NFTs or Non-Fungible Assets have been rising in value and popularity over the past year. With the help of various celebrities endorsing them, the industry has grown to a multi-billion dollar standing. With the recent crash in Cryptocurrencies, there is speculation that NFTs could well be next to feel the onset of a bear market.
NFTs are in the form of tokens with a link to digital images. These “collectible” items range in type but can be avatars in video games, virtual property, or tools, and objects that appear in the newly developing virtual world of the metaverse.
With a popular following in the world of celebrities, stars like Eminem and Serena Williams have bought NFTs. Even Paris Hilton owns NFTs, and this association with celebrities has persuaded many younger people to take a gamble on the assets in the hopes of seeing a rapid profit.
Are They A Safe Investment?
Virtually all investment sectors, in general, are all suffering a downturn currently, dropping values are commonplace for Cryptocurrencies which were for so long seen to rise with staggering speed. Indeed the value of the larger Cryptocurrencies like Bitcoin and Ether has seen their own values drop back to the levels seen in late 2020. In the world of digital investments, “safe” is always going to be a relative term.
There are signs that the same bear market that has gripped Cryptocurrencies is now reaching NFTs. This is evident when you look at figures on the volume of trade produced by the analysis firm Non-Fungible. They show that trading volumes have reduced in the first quarter of 2022 by almost half when compared to the last quarter of 2021. Although the firm put this down to the market being flooded with the volume of NFTs created previously and the resale market just gaining momentum.
Some signs are there to be seen like the NFT created using Twitter creator Jack Dorsey’s first tweet. The NFT sold by Dorsey for close to $3 million only last year has been unable to secure a buyer willing to pay more than $20000.
Problems Faced By The NFT Industry
It is probable that the downturn in NFTs may have sources other than the downturn in Cryptocurrencies like the increasing skepticism created by high-profile scams that have emerged, or simply people showing restraint with looming cost of living increases forecast.
The industry is facing a customer confidence issue highlighted by OpenSea making the stark announcement in January that 80% of all the NFTs created using its free online tools were in fact fraudulent. Some were reproductions of legitimate artworks but produced without the needed permissions, others were just blatant copies of other NFTs and worthless. Similar problems have befallen LooksRare, another NFT exchange that has produced high volumes of sales. According to data released by CryptoSlam, only 5% of transactions on the platform appear to be genuine. This was in some way through mistakes in LooksRare’s business model that let individual users sell their own NFTs to themselves and rewarded them with tokens for doing so.
NFTs have not been without their fair share of scams and resulting scandals. This came home with a crunch for the popular game Axe Infinity which lost a staggering $500 million in one scam – quite something for a game enjoyed by millions of people.
This scam highlighted one of the biggest problems for the police forces around the world when dealing with NFT fraud.
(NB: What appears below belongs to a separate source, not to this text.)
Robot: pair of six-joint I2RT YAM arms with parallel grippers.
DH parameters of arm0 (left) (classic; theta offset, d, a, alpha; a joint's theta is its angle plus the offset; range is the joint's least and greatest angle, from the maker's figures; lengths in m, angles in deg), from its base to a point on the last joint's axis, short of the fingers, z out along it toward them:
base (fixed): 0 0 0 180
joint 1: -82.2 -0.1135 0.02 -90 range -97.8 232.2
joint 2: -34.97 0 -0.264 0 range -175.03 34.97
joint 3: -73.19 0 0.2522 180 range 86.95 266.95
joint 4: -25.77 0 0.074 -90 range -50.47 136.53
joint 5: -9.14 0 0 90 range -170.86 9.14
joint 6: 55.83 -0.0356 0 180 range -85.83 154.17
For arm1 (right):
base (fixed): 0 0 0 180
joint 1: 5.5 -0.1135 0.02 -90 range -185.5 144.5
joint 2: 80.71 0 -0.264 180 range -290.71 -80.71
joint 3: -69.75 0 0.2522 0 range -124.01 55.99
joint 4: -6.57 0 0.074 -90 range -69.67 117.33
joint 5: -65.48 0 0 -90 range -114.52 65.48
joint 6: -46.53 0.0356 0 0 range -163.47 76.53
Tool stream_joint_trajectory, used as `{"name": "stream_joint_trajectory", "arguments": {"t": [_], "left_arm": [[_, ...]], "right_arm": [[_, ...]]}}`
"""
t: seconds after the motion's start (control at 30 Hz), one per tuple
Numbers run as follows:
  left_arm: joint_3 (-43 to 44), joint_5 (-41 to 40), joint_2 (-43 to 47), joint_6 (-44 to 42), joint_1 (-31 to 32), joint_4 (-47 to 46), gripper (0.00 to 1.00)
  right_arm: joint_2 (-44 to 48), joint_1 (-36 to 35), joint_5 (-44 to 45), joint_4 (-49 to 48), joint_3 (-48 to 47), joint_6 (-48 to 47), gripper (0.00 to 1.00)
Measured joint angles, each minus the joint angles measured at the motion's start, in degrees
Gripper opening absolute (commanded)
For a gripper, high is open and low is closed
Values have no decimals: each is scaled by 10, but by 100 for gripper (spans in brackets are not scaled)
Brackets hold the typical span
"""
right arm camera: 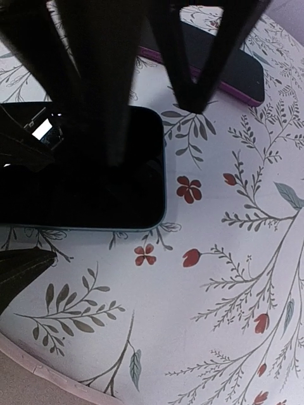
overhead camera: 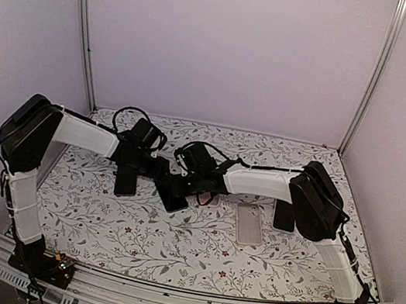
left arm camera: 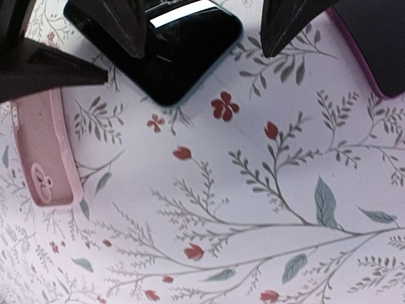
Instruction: Put the phone into the phone case
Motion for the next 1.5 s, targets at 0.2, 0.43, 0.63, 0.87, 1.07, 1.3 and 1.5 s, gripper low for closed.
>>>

It applies to both cryptocurrency and NFT markets, which are popular due to the lack of the kind of government regulation we see with gambling sites. But this lack of regulation leads to law enforcement agencies having a hard time responding to fraud using the existing laws at their disposal.
With appropriate regulation, NFTs could develop securely and customer confidence would bounce back knowing their assets were protected by a competent and suitable framework of laws. Other schools of thought bring the idea that the lack of regulation afforded to both Cryptocurrencies and NFTs is one of the key reasons people choose to invest in them and one of the reasons they can bring large profits so quickly.
The link in people viewing NFTs like they do art is down to the similarity of NFTs having no real-world use and their values being based on market trends. Olivier Lerner the co-author of “NFT Mine d’Or” (NFT Gold Mine) has suggested those seeking profits with NFTs have more in common with a lottery game.
World Economic Stability
The future of NFTs may have as much in common with the world’s general economic trends which are currently seeing countries facing an increased cost of living and rising inflation. This has been attributed to the Ukraine war and the changes in how the countries of the world trade with one another. At the top of complications in the world, trade is those of energy supply. With some serious changes now in place, with further change yet to come this is leaving some countries with rapidly increasing energy prices and this is having a direct effect on the cost of living. With less disposable income it is to be expected that normal people are being very reserved with the investments that they make.
As with Cryptocurrencies, NFTs have no intrinsic value, like the value associated with conventional stocks and shares that have an actual worth backed up by the assets and value of the company that issued them. This is one reason why NFTs don’t currently provide the smaller investor with a tangible asset that can be seen as stable. It may be that to survive the NFT sector will need to address the topic of legislation to provide further security for the investors they hope to attract in the future, but as of now the marketplace has few rules or regulations and only experienced investors who have in-depth knowledge should feel confident of their understanding of the newly unfolding market.
As the year progresses more information on the NFT marketplace will emerge and to what extent they have followed the downward trend currently set by Bitcoin and other Cryptocurrencies.